Sources of Variability in Serum Lipidomic Measurements and Implications for Epidemiologic Studies.

Epidemiological studies using lipidomic approaches can identify lipids associated with exposures and diseases. We evaluated the sources of variability of lipidomic profiles measured in blood samples and the implications when designing epidemiologic studies. We measured 918 lipid species in non-fasting baseline serum from 693 participants in the Prostate Lung Colorectal Ovarian cancer screening trial with 570 participants having serial blood samples separated by 1 to 5 years and 72 blinded replicate quality control samples. Blood samples were collected from 1993 to 2006. For each lipid species, we calculated the between-individual, within-individual, and technical variances, and estimated the statistical power to detect associations in case-control studies.

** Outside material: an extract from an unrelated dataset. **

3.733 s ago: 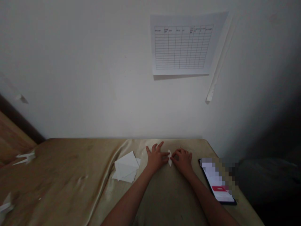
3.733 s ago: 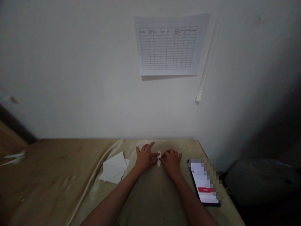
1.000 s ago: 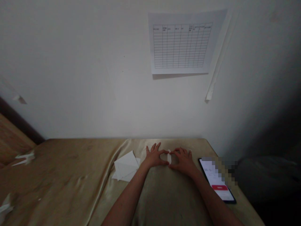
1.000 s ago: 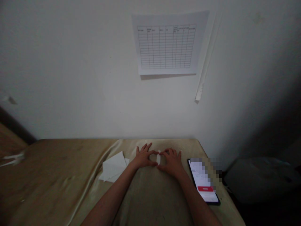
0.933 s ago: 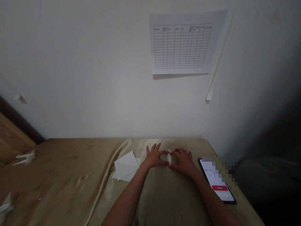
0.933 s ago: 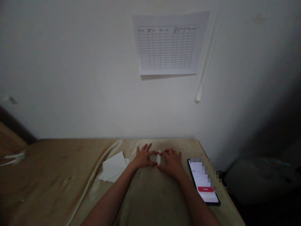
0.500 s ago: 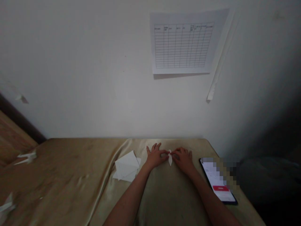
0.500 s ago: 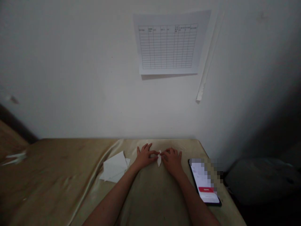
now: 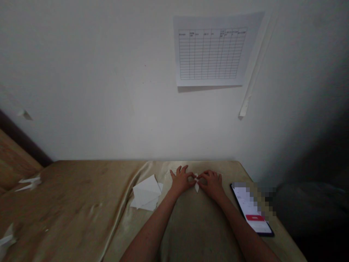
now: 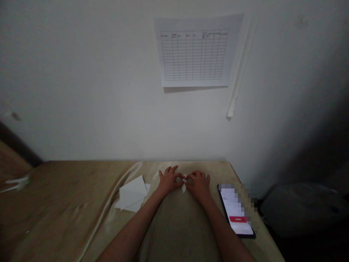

The technical variability was moderate, with a median intraclass correlation coefficient of 0.79. The combination of technical and within-individual variances accounted for most of the variability in 74% of the lipid species. For an average true relative risk of 3 (comparing upper and lower quartiles) after correction for multiple comparisons at the Bonferroni significant threshold (α=0.05/918=5.45x10-5), we estimate that a study with 500, 1,000, and 5,000 total participants (1:1 case-control ratio) would have 19%, 57% and 99% power, respectively. Epidemiologic studies examining associations between lipidomic profiles and disease require large samples sizes to detect moderate effect sizes associations.